GOAL OF THE EXERCISE: Where a picture shows up in the listing below, omit it and output the rest exactly.

○ ○ ○

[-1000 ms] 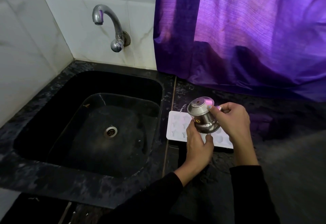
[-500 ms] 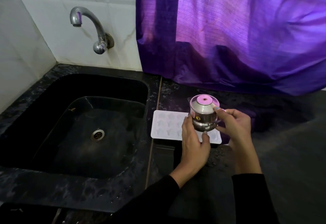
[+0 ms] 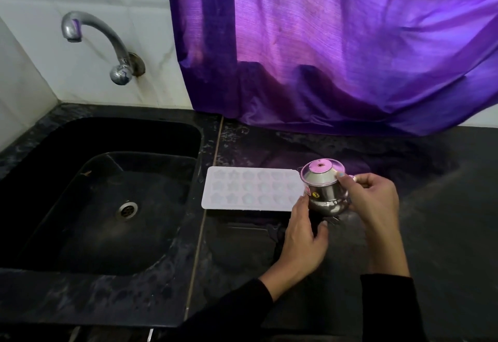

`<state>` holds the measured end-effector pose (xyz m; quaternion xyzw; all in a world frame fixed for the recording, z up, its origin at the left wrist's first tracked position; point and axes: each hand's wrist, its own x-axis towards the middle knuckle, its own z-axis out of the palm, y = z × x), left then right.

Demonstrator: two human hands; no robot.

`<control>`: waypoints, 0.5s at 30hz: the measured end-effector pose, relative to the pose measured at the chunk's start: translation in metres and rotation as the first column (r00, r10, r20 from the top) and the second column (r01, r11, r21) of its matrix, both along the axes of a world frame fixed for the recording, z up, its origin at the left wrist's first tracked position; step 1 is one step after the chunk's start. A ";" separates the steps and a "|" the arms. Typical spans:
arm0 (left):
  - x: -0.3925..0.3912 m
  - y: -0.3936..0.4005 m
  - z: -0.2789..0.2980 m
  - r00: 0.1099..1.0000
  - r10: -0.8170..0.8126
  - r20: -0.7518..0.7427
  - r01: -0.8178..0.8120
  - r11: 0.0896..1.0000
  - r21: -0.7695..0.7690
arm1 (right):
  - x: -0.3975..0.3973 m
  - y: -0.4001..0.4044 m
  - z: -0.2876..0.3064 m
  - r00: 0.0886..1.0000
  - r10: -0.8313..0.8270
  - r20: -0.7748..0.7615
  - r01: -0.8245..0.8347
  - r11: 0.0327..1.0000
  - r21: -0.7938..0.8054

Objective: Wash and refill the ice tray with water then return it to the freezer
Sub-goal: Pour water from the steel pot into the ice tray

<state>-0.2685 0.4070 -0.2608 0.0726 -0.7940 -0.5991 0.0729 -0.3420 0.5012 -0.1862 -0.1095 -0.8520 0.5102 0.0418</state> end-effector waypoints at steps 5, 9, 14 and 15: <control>-0.002 0.006 -0.004 1.000 -0.004 0.024 0.004 1.000 0.004 | -0.006 0.005 0.000 1.000 0.020 0.022 -0.022 0.993 0.116; -0.002 0.013 -0.008 1.000 -0.009 0.030 0.009 1.000 0.004 | -0.008 0.007 0.000 0.999 0.034 0.037 -0.041 0.979 0.201; -0.003 0.016 -0.011 0.999 -0.004 0.045 0.003 1.000 0.015 | -0.011 0.010 -0.004 0.999 0.039 0.032 -0.045 0.972 0.231; -0.004 0.016 -0.011 0.999 -0.003 0.045 0.002 1.000 0.016 | -0.012 0.010 -0.004 0.999 0.040 0.034 -0.047 0.972 0.230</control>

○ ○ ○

OUTPUT FOR THIS EXERCISE:
[-1000 ms] 
[-500 ms] 
[+0 ms] 

`<state>` holds the measured end-effector pose (xyz m; quaternion xyzw; all in a world frame fixed for the recording, z up, its origin at the left wrist's first tracked position; point and axes: each hand's wrist, its own x-axis towards the middle knuckle, its own z-axis out of the palm, y = z × x), left then right.

Demonstrator: two human hands; no robot.

`<control>`: waypoints, 0.5s at 30hz: the measured end-effector pose, relative to the pose measured at the chunk's start: translation in metres and rotation as the first column (r00, r10, r20 from the top) and the second column (r01, r11, r21) of its matrix, both along the axes of a world frame fixed for the recording, z up, its origin at the left wrist's first tracked position; step 1 is one step after the chunk's start. A ";" separates the steps and a "|" the arms. Typical spans:
arm0 (left):
  - x: -0.3925..0.3912 m
  - y: -0.3936..0.4005 m
  - z: -0.2789..0.2980 m
  - r00: 0.1099..1.0000
  - r10: -0.8170..0.8126
  - r20: -0.7518..0.7427
  - r01: -0.8178..0.8120
  - r11: 0.0896..1.0000
  - r21: -0.7695..0.7690
arm1 (right):
  - x: -0.3975..0.3973 m
  - y: -0.4001..0.4044 m
  - z: -0.2876..0.3064 m
  - r00: 0.0886..1.0000
  - r10: -0.8313..0.8270
  - r20: -0.7748..0.7615
  - r01: -0.8245..0.8347
  - r11: 0.0327..1.0000
  - r21: -0.7938..0.8054

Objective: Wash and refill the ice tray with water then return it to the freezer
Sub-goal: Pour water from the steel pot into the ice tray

<state>-0.2685 0.4070 -0.2608 0.0726 -0.7940 -0.5991 0.0729 -0.3420 0.5012 -0.1862 -0.1095 -0.8520 0.5102 0.0418</state> end-effector waypoints at steps 5, 9, 14 and 15: <control>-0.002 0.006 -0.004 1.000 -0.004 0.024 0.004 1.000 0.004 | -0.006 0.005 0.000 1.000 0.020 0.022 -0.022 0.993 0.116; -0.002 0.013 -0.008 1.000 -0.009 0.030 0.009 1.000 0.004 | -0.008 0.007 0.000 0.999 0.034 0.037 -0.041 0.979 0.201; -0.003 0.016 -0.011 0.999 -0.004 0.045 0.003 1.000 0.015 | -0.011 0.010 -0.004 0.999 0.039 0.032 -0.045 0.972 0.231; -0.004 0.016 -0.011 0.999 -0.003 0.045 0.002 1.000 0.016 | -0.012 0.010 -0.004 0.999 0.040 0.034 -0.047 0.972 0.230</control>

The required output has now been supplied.